Brands must ensure that consumers understand that they will get a reasonable deal for this sharing – whether that means not receiving irrelevant ads, only getting ads for products they can feasibly afford or having the amount of ads they receive capped at a certain number.
Eliminate organisational silos
Three quarters of marketers also know their team has customer data inefficiencies or blindspots which will hinder their marketing efforts during the cost of living crisis. Marketers in financial services and IT – two of the sectors that feel the most pressure to deliver ROI – are those who claim to suffer most sharply from customer data inefficiencies.
Often these inefficiencies come from data that isn’t properly connected. There’s little value in a vast pool of data if the internal teams within a brand aren’t fully joined up. Brands must act swiftly to eliminate silos and create effective channels of communication – or risk critical intelligence about their customers and operations hiding in plain sight.

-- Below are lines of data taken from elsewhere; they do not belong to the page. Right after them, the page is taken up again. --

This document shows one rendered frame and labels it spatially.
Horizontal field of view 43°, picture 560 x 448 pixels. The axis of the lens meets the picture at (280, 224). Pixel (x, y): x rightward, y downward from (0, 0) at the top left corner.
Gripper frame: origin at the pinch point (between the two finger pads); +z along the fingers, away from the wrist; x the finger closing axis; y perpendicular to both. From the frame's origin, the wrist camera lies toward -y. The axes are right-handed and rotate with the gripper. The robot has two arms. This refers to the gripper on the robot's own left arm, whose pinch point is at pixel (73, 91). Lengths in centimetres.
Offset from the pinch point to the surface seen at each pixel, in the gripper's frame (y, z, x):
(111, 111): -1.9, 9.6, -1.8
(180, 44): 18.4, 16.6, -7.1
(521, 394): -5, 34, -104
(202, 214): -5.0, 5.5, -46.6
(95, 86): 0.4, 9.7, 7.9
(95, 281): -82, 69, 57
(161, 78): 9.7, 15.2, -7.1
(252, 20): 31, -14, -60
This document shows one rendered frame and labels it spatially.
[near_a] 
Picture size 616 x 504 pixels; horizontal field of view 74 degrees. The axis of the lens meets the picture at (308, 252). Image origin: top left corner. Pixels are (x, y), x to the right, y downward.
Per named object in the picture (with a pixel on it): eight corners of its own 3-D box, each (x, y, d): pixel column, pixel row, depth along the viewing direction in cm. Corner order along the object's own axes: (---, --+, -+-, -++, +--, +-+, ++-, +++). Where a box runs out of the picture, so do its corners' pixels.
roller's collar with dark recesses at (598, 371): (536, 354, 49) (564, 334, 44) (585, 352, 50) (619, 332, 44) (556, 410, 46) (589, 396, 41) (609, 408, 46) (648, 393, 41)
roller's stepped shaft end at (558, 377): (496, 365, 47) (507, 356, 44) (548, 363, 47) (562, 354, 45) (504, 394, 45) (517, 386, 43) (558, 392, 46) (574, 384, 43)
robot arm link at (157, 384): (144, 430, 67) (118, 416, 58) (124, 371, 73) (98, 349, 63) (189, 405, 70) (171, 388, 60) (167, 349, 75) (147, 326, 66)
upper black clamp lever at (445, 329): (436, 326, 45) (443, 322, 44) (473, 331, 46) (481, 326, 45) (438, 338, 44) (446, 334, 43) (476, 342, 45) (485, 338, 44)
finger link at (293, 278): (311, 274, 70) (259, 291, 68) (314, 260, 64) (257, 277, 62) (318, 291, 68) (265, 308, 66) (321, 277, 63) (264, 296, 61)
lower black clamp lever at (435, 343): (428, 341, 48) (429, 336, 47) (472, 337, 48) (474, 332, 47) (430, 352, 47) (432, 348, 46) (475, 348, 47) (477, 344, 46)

Invest in the necessary tools and empower teams with the knowledge required to use them
Worryingly, the majority of UK marketers also don’t feel properly equipped to get the most out of the data they use for marketing campaigns.
It’s imperative that marketers are properly equipped to turn unintelligible data points into meaningful insights. But building a comprehensive and effective data management strategy doesn’t have to mean doing everything from scratch – there are a vast array of tools out there with the infrastructure ready made to make data efficiency easy.
An ideal data management strategy is a perfect marriage between the right tech and a properly trained team to make the most of it. Brands need to invest in the right tools and make sure employees are trained to get the most out of their data with confidence.